Given data Block Start

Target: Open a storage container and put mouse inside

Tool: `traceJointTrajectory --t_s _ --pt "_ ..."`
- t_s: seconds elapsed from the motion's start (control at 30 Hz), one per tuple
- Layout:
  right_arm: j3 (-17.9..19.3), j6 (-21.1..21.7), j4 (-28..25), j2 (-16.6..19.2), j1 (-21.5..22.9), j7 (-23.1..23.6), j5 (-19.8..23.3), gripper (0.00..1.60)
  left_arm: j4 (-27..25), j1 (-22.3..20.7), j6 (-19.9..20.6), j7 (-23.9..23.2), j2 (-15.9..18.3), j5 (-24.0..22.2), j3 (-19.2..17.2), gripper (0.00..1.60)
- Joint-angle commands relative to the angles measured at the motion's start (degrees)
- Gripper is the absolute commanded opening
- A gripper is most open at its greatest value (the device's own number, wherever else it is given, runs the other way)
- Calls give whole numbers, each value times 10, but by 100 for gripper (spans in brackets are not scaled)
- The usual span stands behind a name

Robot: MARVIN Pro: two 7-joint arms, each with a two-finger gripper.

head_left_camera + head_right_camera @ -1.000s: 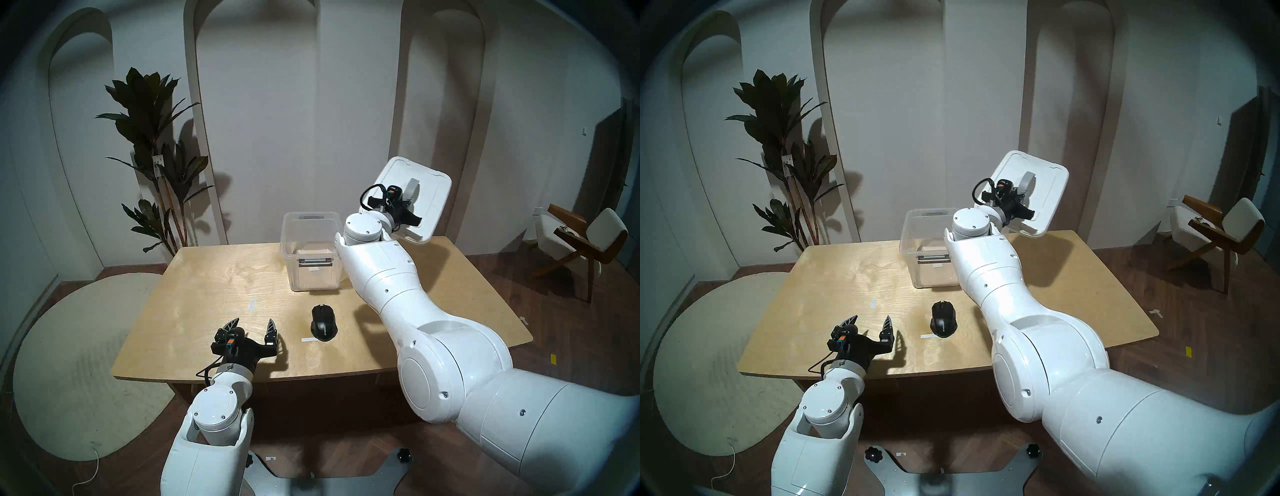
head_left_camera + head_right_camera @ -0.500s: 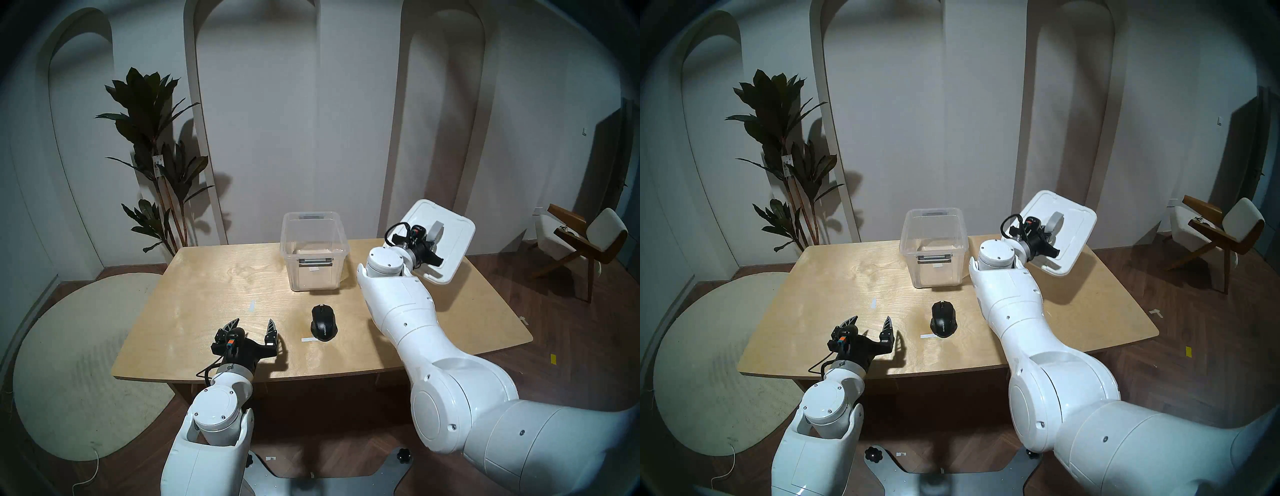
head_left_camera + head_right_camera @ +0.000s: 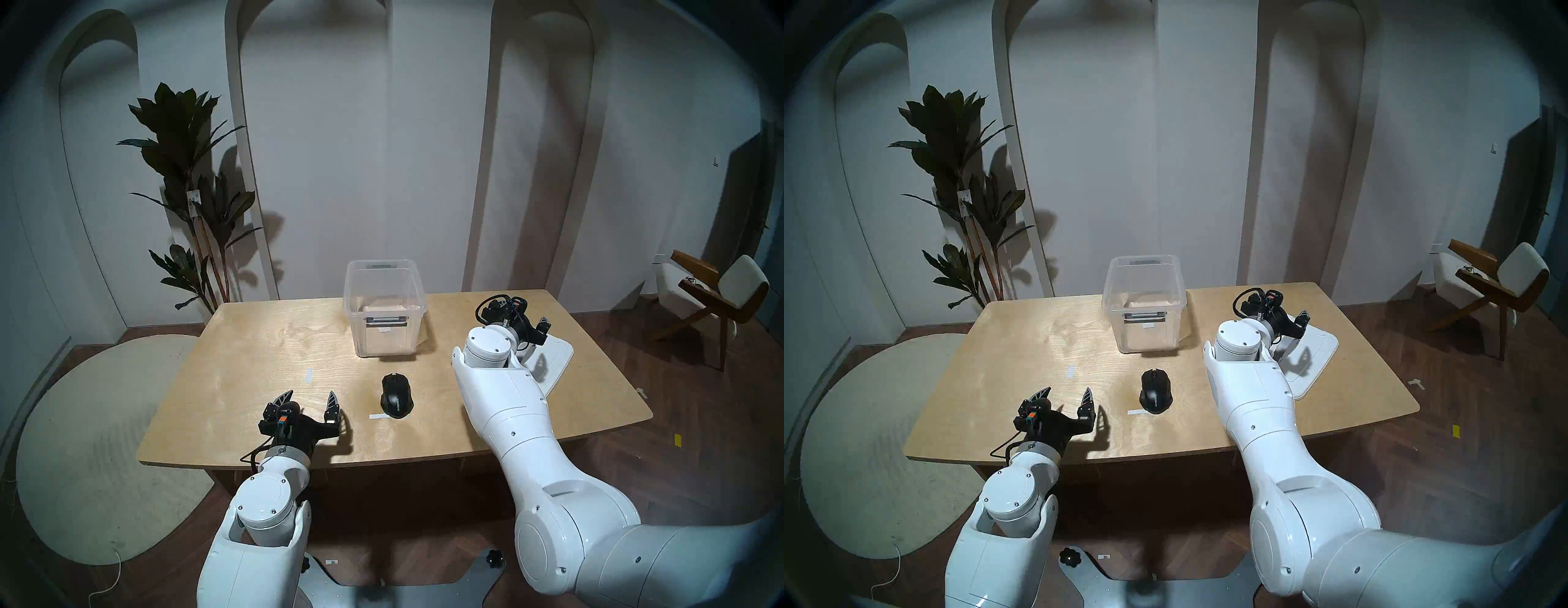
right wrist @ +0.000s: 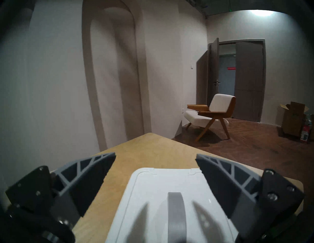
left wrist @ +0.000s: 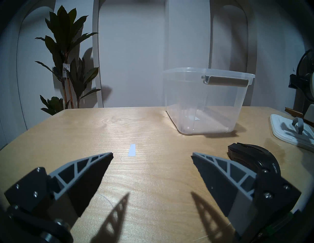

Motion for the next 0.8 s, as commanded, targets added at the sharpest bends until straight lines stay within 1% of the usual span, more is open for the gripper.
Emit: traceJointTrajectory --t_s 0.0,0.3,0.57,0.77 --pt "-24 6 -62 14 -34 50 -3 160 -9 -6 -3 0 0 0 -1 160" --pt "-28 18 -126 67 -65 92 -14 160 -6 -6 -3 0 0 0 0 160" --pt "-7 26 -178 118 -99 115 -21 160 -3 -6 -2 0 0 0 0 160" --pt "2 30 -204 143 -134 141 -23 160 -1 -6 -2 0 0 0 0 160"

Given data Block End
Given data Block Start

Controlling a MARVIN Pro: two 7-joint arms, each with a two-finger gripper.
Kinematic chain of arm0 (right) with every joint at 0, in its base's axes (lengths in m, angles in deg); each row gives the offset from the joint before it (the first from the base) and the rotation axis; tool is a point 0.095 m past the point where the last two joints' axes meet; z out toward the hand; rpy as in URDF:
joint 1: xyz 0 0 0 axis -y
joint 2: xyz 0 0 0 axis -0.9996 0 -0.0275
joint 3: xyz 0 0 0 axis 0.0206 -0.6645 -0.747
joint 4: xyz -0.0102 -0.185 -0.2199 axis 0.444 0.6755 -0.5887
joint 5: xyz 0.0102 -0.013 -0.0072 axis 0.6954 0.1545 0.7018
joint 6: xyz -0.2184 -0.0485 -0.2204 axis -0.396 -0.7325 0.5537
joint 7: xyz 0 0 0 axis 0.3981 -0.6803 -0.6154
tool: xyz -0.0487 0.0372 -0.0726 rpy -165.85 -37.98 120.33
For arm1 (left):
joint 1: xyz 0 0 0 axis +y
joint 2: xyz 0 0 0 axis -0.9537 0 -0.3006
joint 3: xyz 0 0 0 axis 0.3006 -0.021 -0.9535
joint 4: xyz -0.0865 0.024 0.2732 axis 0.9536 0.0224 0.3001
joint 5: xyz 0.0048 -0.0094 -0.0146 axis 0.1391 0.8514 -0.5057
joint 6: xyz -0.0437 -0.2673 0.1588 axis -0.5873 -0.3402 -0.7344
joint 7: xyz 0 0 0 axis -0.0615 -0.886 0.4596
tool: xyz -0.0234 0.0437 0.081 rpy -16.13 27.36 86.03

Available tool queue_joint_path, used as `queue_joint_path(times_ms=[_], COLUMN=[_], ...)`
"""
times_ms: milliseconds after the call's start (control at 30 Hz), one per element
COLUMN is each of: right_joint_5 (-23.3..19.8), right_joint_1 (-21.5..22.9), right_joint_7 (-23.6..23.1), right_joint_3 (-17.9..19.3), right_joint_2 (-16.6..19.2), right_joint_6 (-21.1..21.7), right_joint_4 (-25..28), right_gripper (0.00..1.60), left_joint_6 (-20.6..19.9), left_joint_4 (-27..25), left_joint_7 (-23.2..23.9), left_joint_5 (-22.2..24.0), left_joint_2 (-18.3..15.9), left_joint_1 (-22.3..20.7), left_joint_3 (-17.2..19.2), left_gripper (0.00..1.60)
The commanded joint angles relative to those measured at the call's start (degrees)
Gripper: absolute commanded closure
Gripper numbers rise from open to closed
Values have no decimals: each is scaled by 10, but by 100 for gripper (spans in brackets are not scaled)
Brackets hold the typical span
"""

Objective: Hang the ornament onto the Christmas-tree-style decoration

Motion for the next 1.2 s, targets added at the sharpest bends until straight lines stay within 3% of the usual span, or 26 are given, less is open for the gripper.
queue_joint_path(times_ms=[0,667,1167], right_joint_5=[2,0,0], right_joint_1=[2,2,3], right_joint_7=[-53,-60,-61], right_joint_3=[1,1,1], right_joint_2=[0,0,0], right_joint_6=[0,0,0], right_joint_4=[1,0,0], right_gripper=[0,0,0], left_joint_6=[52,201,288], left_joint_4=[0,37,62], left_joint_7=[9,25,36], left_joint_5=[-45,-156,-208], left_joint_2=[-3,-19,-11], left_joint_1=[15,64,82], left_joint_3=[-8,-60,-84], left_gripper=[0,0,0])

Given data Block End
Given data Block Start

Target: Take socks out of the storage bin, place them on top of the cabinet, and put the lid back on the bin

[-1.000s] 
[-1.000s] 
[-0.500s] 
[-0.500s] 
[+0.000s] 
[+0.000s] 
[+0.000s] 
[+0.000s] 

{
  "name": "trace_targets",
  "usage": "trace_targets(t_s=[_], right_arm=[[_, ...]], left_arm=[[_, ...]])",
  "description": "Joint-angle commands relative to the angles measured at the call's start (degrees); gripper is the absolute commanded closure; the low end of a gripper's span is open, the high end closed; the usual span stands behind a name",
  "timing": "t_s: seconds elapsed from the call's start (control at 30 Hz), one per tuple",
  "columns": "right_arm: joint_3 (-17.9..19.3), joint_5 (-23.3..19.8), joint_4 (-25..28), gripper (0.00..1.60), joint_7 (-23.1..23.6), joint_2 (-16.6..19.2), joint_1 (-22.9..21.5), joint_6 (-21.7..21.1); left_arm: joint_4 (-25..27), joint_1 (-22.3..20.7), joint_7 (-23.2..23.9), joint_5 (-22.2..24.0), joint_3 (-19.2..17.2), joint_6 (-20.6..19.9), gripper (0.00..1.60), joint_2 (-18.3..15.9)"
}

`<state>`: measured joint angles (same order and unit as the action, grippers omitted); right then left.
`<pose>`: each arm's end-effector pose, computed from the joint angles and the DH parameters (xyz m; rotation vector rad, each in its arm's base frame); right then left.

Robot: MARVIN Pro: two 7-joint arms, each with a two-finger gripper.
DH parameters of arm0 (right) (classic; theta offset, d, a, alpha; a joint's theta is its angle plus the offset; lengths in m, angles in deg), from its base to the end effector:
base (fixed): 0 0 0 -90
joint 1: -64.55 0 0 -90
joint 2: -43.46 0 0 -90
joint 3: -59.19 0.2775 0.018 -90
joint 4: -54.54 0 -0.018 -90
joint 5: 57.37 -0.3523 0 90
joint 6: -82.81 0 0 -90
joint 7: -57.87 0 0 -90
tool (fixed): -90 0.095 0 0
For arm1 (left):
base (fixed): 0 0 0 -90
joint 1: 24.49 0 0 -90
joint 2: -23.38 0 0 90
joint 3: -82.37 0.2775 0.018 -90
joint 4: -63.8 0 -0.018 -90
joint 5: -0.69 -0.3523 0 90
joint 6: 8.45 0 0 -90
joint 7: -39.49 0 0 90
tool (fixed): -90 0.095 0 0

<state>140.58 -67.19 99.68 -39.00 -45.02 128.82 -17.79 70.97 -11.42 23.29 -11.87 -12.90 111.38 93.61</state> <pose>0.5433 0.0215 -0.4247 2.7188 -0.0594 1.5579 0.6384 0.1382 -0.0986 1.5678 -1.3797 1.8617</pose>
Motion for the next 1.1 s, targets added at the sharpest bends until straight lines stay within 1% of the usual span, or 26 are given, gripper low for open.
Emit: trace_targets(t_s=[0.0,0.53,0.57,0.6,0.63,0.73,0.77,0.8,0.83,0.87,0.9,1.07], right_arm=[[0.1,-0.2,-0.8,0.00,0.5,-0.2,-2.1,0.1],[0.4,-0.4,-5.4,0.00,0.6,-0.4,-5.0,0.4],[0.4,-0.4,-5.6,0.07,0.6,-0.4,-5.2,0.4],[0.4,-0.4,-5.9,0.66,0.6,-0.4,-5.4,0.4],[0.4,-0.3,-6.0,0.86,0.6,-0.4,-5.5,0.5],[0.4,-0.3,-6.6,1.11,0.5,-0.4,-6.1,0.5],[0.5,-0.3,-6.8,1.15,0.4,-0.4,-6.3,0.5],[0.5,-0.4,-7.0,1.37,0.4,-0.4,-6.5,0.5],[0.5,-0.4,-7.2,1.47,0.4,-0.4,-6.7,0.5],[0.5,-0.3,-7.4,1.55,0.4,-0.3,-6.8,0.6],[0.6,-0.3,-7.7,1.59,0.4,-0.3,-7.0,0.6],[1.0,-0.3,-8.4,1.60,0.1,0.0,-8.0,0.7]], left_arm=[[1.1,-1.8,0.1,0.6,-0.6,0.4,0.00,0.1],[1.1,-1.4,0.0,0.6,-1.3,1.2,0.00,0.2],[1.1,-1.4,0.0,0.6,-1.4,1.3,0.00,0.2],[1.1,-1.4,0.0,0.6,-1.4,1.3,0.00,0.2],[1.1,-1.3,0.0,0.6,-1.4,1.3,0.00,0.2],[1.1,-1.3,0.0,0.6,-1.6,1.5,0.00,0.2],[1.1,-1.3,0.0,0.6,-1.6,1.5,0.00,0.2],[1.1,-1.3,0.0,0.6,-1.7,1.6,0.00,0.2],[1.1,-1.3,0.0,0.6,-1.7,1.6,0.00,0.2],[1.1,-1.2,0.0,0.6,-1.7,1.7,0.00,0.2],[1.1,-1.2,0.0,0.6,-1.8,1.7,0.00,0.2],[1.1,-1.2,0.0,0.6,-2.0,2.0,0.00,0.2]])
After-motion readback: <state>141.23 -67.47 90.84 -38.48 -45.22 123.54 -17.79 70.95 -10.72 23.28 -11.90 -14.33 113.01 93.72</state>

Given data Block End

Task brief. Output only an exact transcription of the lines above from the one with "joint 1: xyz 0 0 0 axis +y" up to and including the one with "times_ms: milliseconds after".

Answer section.
joint 1: xyz 0 0 0 axis +y
joint 2: xyz 0 0 0 axis -0.9537 0 -0.3006
joint 3: xyz 0 0 0 axis 0.3006 -0.021 -0.9535
joint 4: xyz -0.0865 0.024 0.2732 axis 0.9536 0.0224 0.3001
joint 5: xyz 0.0048 -0.0094 -0.0146 axis 0.1391 0.8514 -0.5057
joint 6: xyz -0.0437 -0.2673 0.1588 axis -0.5873 -0.3402 -0.7344
joint 7: xyz 0 0 0 axis -0.0615 -0.886 0.4596
tool: xyz -0.0234 0.0437 0.081 rpy -16.13 27.36 86.03

Available tool queue_joint_path, used as `queue_joint_path(times_ms=[_], COLUMN=[_], ...)`
"""
times_ms: milliseconds after the call's start (control at 30 Hz), one per element

This answer is complete as written.